GERMANTOWN–The Town Board just managed a quorum for its February 21 meeting, but that did not stop those present from moving forward with several projects. Attending were Supervisor Joel Craig and board members Brittany DuFresne and Ron Moore III. Absent were board members Andrea Foley and Matthew Phelan.
The board approved moving ahead with an upgrade to the 20-year-old wastewater treatment plant. Mary Beth Bianconi, senior project manager of Delaware Engineering, P.C., in Albany, attended the meeting to review the need for the plant’s renovation, the history of research done for funding, a timeline and costs.
The board has already spent some two years considering this project and evaluated a couple of different options. Metal tanks, such as those now at the plant, rust, so the board chose to build a concrete tank, which lasts longer but is more expensive.
The town applied for state financing, but proved ineligible. State funding is aimed at towns with environmental problems and lack of funds; Germantown suffers from neither.
The town can issue bonds to pay for the project so the board decided to go ahead with the project, using Delaware as its engineers. Ms. Bianconi will draw up the necessary paperwork. The town will schedule a public hearing and then conduct a state environmental quality review (SEQR). An upgrade like this, said Ms. Bianconi, is not negative to the environment and “not usually a SEQR issue.”

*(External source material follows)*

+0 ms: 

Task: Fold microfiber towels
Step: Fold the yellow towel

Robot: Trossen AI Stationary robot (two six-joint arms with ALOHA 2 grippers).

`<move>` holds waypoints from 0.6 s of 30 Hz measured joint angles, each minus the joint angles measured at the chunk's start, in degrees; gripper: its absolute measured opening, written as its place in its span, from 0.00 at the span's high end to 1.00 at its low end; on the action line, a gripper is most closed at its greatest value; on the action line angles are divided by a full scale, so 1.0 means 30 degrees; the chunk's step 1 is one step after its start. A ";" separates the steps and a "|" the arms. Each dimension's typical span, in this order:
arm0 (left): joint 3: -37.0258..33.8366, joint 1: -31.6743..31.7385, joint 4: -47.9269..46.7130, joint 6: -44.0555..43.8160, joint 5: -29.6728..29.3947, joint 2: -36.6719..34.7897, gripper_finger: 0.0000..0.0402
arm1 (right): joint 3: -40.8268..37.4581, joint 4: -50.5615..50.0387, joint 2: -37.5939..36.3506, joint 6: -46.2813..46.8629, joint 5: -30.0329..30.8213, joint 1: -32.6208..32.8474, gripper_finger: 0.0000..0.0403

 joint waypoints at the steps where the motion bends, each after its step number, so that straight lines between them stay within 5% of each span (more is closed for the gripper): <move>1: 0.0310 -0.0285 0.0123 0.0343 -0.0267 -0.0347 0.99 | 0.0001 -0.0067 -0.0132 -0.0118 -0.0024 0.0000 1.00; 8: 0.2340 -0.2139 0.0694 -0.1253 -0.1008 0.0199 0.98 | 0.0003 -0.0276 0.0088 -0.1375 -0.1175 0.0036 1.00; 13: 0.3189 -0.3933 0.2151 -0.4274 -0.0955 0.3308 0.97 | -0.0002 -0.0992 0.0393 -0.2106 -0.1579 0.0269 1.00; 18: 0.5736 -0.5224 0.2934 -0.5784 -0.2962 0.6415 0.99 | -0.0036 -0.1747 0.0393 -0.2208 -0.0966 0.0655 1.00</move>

After six months to draft engineering plans, regulatory approvals would come in late summer and fall of this year. Next winter the work would go out to bid. “You have plenty of good local qualified contractors,” said Ms. Bianconi, who works on this kind of project throughout the region. She expected the town to award the job at this time next year; ground would be broken in the spring of 2018. The plant would not go off line while renovations were being done, and the upgrade would be online at the end of next year.
An audience member asked about the cost.
Of the three alternatives considered, said Ms. Bianconi, the first would cost $1.932 million (in 2016). The debt service would be $372 per household, on top of the $330 that each household pays per year for sewer use.
Households on the sewer system are currently paying debt service from a previous renovation, which will be completed next year.
A second alternative added some steel and some service life, for a cost of $2.25 million, and a debt service of $440 per household per year.
“The bombproof one,” as Ms. Biancoli called it, is the chosen plan, which uses concrete and also includes some automation, a set of alarms, and the ability to generate regular reports from a computer that collects the information. That costs $2.43 million, with a debt service of $468. The total is $798, or just $34 more per year than users are now paying, with the current debt service.
In response to a worried question, Ms. Bianconi confirmed that only households that use the sewer pay for it. The board has looked into expanding the sewer district, but the town doesn’t have the density needed to make a system pay for itself.
“A sewer is good for the environment and good for development, but it’s expensive,” said Ms. Bianconi. “Germantown’s annual cost is less than the statewide annual cost. Statewide, the average this year is just under $1,000 per year, and [at $798] you’re under that average,” she said.
In other business, the board:
• Approved $26,000 for seven new streetlights in the hamlet area. Only one bid came in, from Point Source Group, “a full-service lighting manufacturer’s representative” in Rochester
• Set a public hearing for Tuesday, March 21 at 7 p.m., before the next Town Board meeting, on revisions to the Local Junk Law. The law was adopted several years ago, said Mr. Craig, and needs updating. The draft will be on the town website before the hearing. The description of what constitutes junk will not change, said Mr. Craig, but the steps in the process for getting it cleaned up will be revised
• Approved a five year-lease on a new mower from Keil Equipment Company, Inc., for $19,203 per year. The old mower will be sold as surplus
• Discussed with Steve Bimbo, president of Hudson River Air Dogs, a canine athletic sports club based in Livingston, the group’s efforts to find and prepare a site near the town park for dog dock jumping. Group representatives have met with contractors, filled out a short SEQR form and mailed the one neighbor next to the site they’re considering.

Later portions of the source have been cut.